[EXERCISE]: The entries are to be returned exactly, with images left out.
***
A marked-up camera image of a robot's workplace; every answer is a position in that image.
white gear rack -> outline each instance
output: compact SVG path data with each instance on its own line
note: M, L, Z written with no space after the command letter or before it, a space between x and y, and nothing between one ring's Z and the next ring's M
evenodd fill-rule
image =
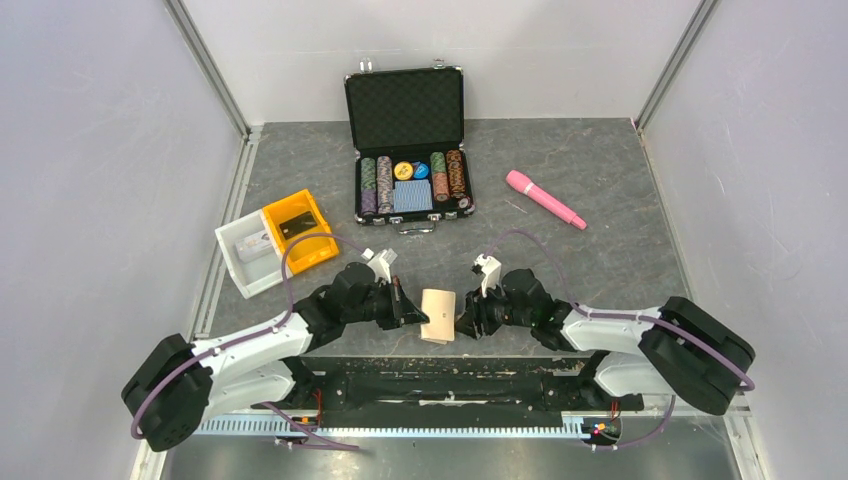
M561 427L492 428L319 428L322 437L349 438L562 438L587 439L581 433L583 417L562 417ZM200 425L194 435L303 437L273 413L230 413Z

case handle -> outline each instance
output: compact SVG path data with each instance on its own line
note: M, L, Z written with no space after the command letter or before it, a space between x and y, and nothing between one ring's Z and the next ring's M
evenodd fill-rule
M416 224L427 223L426 226L414 226ZM436 222L430 220L428 222L411 222L407 224L403 223L393 223L395 226L395 231L401 235L417 235L424 233L432 233L436 230Z

marble-patterned tabletop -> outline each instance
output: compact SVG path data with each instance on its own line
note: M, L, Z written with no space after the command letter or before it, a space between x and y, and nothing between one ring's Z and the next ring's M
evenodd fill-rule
***
[FINISHED EXERCISE]:
A marked-up camera image of a robot's workplace; every answer is a position in that image.
white gear rack -> outline each instance
output: compact SVG path data with each instance on its own line
note: M, L, Z written with no space after the command letter or before it, a space between x and y, and nothing between one ring's Z and the next ring's M
evenodd fill-rule
image =
M561 427L492 428L319 428L322 437L349 438L562 438L587 439L581 433L583 417L562 417ZM200 425L194 435L303 437L273 413L230 413Z

case handle -> outline each instance
output: compact SVG path data with each instance on its own line
note: M, L, Z written with no space after the command letter or before it, a space between x and y, and nothing between one ring's Z and the next ring's M
evenodd fill-rule
M416 224L427 223L426 226L414 226ZM436 222L430 220L428 222L411 222L407 224L403 223L393 223L395 226L395 231L401 235L417 235L424 233L432 233L436 230Z

marble-patterned tabletop -> outline each instance
output: compact SVG path data with each instance on its own line
note: M, L, Z written with no space after the command letter or before it, a space between x and y, and nothing between one ring's Z and the next ring's M
evenodd fill-rule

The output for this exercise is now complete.